Prompt
If pictures appear in the lines below, skip them and copy exactly the lines from the one containing "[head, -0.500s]" through the one containing "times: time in", and nothing else.

Data entries
______________________________
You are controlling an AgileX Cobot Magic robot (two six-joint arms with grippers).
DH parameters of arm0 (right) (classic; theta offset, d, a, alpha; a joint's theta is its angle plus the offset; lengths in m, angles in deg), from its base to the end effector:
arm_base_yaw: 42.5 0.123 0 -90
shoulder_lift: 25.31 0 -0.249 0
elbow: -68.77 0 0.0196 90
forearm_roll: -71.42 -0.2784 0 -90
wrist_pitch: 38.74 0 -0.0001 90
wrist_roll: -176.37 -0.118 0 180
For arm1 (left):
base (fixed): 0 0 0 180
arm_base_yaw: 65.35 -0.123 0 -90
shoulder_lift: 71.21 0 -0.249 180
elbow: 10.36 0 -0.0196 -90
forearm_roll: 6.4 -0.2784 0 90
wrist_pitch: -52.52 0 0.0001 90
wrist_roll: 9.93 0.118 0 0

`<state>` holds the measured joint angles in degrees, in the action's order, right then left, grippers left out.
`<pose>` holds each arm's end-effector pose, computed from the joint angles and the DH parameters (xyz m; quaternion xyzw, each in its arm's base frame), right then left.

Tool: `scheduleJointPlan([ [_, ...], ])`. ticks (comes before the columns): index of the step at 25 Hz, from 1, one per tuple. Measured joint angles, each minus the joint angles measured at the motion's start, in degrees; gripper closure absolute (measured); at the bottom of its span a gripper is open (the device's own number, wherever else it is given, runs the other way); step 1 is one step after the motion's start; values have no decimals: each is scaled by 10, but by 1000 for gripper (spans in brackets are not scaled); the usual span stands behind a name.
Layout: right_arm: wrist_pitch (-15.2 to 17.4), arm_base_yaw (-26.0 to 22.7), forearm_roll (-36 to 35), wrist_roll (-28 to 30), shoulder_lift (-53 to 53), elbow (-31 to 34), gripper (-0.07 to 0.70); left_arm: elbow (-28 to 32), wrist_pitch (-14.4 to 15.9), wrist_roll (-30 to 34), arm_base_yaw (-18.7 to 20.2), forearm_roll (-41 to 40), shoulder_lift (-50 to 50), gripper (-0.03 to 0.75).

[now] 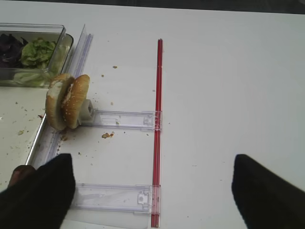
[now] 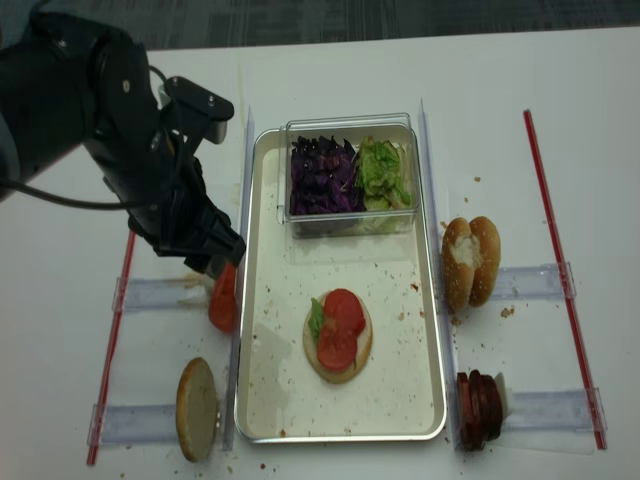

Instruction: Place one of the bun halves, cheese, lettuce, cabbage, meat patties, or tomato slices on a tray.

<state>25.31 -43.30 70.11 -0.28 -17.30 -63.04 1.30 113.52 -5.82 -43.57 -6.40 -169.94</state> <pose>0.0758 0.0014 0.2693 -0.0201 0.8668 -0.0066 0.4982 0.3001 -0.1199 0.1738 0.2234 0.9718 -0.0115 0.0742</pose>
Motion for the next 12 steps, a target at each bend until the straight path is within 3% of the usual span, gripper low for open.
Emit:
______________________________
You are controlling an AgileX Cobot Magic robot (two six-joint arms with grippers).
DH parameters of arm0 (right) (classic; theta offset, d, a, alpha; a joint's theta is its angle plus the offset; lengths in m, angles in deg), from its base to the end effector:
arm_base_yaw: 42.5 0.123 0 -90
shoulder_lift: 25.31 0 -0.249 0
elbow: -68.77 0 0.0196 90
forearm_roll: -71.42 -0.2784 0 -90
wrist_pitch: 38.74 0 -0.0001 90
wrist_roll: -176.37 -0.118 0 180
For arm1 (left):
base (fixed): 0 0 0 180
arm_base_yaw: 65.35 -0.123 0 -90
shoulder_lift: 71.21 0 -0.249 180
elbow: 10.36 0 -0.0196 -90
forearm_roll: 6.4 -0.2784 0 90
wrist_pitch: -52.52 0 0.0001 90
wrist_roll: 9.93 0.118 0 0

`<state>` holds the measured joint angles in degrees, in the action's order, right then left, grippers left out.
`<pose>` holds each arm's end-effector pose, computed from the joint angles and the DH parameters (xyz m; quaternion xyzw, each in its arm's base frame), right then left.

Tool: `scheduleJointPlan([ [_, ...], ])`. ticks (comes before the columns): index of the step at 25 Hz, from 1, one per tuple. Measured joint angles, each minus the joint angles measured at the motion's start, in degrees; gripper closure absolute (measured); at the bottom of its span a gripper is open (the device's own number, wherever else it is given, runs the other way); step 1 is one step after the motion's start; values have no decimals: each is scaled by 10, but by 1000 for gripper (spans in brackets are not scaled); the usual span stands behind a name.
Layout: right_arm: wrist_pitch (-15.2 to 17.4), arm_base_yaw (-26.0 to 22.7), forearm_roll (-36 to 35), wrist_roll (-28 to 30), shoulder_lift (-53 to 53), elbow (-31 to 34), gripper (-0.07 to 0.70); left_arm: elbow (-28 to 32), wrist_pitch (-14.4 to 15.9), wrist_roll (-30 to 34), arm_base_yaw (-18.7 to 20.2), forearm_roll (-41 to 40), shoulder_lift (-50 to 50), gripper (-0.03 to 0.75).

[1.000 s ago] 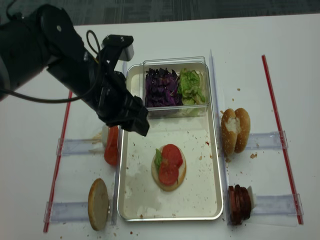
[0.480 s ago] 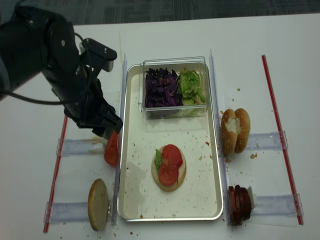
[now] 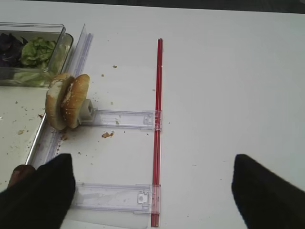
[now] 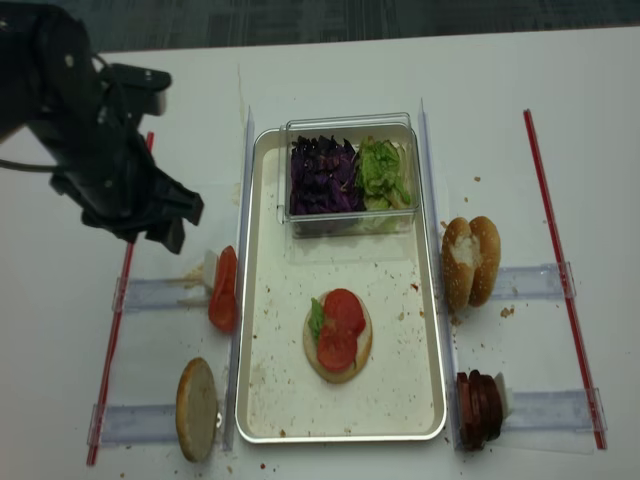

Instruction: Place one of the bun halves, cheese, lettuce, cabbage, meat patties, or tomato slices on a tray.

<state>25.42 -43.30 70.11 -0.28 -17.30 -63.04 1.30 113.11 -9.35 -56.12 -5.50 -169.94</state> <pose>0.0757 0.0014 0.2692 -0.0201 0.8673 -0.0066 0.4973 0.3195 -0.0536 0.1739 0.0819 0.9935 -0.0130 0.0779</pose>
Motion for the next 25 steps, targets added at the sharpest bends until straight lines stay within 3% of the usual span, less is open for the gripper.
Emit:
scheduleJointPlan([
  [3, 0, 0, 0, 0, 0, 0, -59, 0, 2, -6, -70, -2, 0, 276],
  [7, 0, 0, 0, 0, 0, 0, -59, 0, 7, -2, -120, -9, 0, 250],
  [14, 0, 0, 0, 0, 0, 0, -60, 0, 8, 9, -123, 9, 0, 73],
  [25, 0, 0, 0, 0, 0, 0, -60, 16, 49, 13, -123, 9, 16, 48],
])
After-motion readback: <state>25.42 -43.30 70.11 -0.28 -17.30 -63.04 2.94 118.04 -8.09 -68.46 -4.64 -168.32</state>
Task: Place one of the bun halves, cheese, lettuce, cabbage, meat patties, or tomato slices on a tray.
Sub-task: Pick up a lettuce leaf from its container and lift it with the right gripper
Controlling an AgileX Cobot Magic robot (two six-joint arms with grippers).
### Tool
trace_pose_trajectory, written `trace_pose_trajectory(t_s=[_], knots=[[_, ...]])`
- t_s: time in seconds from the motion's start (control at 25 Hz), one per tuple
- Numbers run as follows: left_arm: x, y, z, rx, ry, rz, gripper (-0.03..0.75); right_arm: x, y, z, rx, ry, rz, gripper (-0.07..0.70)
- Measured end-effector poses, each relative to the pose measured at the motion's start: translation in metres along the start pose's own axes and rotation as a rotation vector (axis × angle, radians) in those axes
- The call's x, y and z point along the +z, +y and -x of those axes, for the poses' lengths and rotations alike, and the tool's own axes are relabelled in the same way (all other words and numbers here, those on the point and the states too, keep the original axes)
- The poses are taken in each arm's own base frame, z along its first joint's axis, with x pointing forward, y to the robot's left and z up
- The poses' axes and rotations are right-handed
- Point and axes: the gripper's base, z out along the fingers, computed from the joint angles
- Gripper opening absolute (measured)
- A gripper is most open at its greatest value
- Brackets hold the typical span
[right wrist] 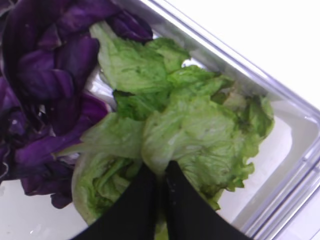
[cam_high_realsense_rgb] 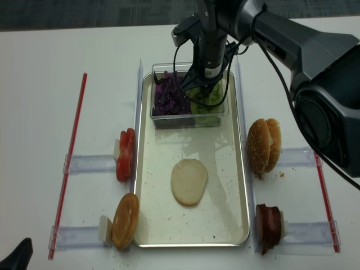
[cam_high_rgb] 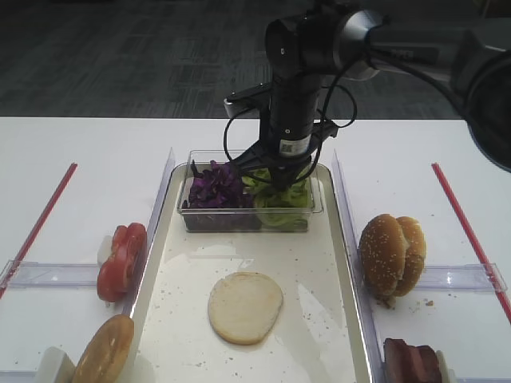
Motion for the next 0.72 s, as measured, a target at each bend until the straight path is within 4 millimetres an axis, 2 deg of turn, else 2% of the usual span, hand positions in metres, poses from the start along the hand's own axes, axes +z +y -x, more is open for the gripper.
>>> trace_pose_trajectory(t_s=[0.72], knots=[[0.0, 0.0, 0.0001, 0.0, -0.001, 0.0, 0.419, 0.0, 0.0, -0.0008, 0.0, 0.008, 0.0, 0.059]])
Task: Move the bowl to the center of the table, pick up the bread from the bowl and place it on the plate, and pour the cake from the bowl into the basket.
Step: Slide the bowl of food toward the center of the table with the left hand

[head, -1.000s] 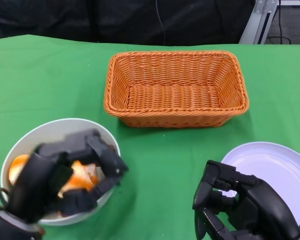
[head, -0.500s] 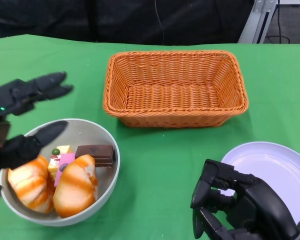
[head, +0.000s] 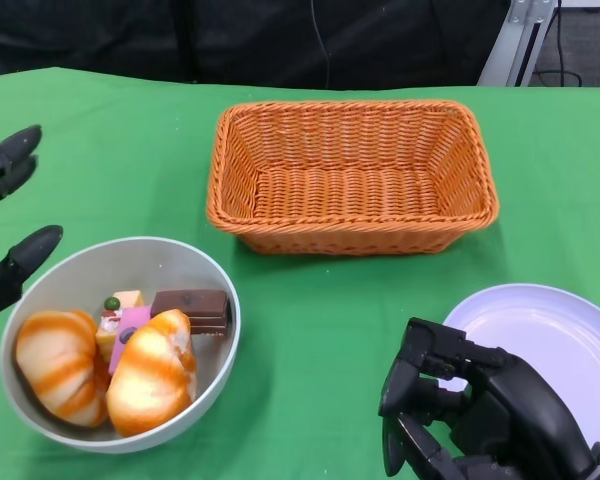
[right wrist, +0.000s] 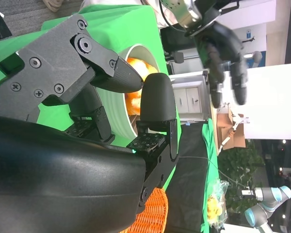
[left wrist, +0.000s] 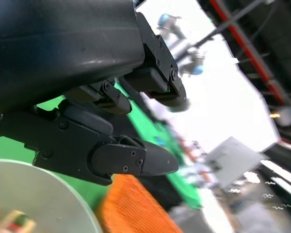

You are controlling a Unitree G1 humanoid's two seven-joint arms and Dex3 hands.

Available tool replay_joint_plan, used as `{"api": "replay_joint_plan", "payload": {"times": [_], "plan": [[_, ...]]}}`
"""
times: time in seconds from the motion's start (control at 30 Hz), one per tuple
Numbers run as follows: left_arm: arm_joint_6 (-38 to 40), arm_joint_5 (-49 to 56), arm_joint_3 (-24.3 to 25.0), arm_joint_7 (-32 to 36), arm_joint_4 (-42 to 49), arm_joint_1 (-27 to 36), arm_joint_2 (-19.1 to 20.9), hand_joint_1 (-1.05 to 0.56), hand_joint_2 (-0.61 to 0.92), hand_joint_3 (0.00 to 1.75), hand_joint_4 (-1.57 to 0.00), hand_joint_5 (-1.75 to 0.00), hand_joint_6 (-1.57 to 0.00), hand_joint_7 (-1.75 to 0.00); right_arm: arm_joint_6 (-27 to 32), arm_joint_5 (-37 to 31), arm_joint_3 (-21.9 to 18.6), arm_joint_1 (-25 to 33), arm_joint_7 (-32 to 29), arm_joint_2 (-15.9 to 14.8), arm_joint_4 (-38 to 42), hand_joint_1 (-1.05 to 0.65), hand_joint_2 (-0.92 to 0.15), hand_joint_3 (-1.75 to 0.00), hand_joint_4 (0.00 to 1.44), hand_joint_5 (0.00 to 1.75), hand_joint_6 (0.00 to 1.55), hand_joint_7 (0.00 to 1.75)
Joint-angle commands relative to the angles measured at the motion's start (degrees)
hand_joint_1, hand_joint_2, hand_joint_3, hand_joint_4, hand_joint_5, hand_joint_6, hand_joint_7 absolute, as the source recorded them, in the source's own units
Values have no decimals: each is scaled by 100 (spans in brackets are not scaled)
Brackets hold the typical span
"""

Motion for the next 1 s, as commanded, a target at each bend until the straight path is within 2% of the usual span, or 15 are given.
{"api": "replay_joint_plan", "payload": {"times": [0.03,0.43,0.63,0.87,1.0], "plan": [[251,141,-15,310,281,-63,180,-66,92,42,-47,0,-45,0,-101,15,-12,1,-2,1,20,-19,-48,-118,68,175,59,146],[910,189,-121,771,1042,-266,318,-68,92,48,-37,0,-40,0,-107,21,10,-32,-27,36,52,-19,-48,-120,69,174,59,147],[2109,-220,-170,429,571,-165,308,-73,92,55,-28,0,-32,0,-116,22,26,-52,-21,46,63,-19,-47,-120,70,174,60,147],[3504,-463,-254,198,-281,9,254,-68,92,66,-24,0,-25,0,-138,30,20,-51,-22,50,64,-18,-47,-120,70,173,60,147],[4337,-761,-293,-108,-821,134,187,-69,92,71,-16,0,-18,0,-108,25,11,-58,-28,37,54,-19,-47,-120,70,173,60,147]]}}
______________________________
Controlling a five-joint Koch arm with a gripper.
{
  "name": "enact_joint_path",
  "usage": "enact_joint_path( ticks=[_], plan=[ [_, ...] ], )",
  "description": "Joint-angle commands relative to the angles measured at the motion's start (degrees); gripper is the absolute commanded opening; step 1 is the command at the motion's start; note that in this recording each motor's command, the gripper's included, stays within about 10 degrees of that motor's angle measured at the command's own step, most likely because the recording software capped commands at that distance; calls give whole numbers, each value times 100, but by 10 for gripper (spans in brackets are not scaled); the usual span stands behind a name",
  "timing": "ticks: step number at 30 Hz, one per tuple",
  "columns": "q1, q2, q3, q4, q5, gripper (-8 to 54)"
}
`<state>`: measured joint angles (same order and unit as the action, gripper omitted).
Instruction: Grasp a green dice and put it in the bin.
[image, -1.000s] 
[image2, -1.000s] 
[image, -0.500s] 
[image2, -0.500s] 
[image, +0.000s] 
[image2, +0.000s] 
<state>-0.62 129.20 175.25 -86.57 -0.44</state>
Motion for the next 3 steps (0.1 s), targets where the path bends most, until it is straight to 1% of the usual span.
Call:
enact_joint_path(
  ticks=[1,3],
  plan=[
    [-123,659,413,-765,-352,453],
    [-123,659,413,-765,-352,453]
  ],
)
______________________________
Output for this exercise
[head, -0.500s] 
[head, +0.000s] 
[right wrist, +0.000s] 
[left wrist, +0.000s] 

You are controlling a Unitree G1 humanoid's two seven-joint arms and Dex3 hands.

Available tool replay_joint_plan, used as `{"api": "replay_joint_plan", "payload": {"times": [_], "plan": [[_, ...]]}}`
"""
times: time in seconds from the motion's start (control at 30 Hz), one per tuple

Nothing more remains to be added to the answer.